I settled on a width of 1260px, which is the maximum width of this website design. Because of the increasing adoption of retina displays, I decided it was better to err towards the larger end of the scale.

Reducing file size

I used Riot to optimise the image sizes. I would highly recommend it. Some of the results are staggering. Using the default settings, some of the images we reduced to a third of their original file size, with little perceptible difference in quality.

For instance, the photograph of the Hungarian Parliament Building was reduced from a file size of 211 KB to just 71 KB.

The images themselves

I took the same approach as the Twenty Eleven WordPress theme. There are a number of header images that are displayed at random. But individual articles can have their own images that override this (as this page does).

I selected a longlist of 18 photographs that I have taken over the past few years. I wanted to whittle these down a bit, so I got some feedback from my girlfriend.

Memorial to the Heroes of People's Power

I was quite keen on the idea of featuring this photograph, a close up of a memorial taken at Memento Park in Budapest last year. My girlfriend pointed out that, even though it says Gyorgy, the way the photo has been shot makes it look like orgy. I had never noticed that before. Freudian or what?

So, after weeding out the accidentally rude photos, I have ended up with a final list of eight:

Beveridge Park

Beveridge Park

A wintry scene from a park in my hometown of Kirkcaldy. Taken in 2009.

Calton Hill

Calton Hill

The sun setting on Calton Hill in Edinburgh. Taken in 2008.

Dunkeld rainbow

Dunkeld rainbow

Taken near the Hermitage, near Dunkeld, this year.

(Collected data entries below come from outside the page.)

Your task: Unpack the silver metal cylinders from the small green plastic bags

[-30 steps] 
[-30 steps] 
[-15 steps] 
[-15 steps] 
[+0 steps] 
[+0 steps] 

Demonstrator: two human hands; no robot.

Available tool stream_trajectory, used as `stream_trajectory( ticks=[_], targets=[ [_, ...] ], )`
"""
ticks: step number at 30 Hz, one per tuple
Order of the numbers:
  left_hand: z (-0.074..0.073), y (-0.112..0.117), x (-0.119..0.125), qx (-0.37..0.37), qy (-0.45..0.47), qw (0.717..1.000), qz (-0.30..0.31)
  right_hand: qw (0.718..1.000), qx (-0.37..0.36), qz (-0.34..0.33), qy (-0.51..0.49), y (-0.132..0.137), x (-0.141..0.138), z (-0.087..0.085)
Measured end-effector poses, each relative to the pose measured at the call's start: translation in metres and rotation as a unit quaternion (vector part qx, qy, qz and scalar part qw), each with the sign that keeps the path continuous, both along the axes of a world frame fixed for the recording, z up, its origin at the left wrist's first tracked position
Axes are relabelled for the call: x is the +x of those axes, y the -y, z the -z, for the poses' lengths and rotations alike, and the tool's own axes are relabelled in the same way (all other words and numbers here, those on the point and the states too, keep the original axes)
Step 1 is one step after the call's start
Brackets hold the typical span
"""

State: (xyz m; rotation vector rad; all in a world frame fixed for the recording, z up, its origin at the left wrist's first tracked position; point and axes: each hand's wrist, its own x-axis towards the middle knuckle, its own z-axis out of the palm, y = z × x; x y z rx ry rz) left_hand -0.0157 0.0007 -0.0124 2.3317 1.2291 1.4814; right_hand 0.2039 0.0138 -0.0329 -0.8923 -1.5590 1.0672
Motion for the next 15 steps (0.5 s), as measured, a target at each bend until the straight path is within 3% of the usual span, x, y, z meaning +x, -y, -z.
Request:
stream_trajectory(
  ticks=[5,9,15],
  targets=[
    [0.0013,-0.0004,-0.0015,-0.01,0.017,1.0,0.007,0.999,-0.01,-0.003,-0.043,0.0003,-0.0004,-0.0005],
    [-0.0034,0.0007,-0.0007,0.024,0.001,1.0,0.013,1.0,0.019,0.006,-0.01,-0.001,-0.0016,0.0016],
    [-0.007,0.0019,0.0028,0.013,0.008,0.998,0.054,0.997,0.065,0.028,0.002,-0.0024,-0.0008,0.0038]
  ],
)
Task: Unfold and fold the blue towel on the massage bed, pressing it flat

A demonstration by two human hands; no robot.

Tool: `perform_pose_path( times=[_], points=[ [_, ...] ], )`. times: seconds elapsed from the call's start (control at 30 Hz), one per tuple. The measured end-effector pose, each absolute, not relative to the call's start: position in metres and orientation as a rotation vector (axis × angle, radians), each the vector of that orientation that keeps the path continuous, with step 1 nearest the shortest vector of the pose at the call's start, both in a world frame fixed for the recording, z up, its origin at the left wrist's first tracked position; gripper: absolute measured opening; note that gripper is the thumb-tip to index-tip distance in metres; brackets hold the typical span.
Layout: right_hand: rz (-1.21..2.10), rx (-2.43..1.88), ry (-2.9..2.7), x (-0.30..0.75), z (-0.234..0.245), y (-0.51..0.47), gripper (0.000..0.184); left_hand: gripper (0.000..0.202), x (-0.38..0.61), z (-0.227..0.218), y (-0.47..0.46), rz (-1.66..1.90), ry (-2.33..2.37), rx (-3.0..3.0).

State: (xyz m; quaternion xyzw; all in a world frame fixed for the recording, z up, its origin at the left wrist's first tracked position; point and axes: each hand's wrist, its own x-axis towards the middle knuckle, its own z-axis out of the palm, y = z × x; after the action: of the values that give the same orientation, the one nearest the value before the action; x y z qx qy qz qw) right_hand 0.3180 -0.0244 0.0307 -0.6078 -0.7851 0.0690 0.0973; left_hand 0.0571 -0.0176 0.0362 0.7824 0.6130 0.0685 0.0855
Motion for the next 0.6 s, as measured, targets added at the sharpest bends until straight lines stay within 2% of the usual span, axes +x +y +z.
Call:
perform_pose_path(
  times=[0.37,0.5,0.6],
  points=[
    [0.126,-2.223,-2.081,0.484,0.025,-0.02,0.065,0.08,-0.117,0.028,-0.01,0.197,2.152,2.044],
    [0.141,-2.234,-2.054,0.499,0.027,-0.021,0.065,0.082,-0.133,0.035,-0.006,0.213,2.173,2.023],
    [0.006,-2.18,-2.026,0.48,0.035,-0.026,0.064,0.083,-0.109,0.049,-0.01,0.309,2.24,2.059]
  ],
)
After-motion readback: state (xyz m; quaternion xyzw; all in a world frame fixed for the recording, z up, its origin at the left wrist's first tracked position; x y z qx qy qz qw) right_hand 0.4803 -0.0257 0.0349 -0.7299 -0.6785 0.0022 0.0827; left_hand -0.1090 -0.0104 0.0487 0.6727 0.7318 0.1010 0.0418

Taken at Lake Grasmere this year.

Hungarian Parliament Building

Hungarian Parliament Building

I couldn’t stop taking photos of this building when I was on holiday in Budapest last year. But this is just about the only one I took at night. It looks great, although I’m not sure it matches the colour scheme of this website so well.

Lauderdale Tower

Lauderdale Tower

The majestic brutalist residential high rise building at Barbican. Taken last year.



Close-up macro of my Omnichord, the quirky electronic musical instrument.



Taken at Pulp’s homecoming concert in Sheffield last year. The best concert I have ever been to.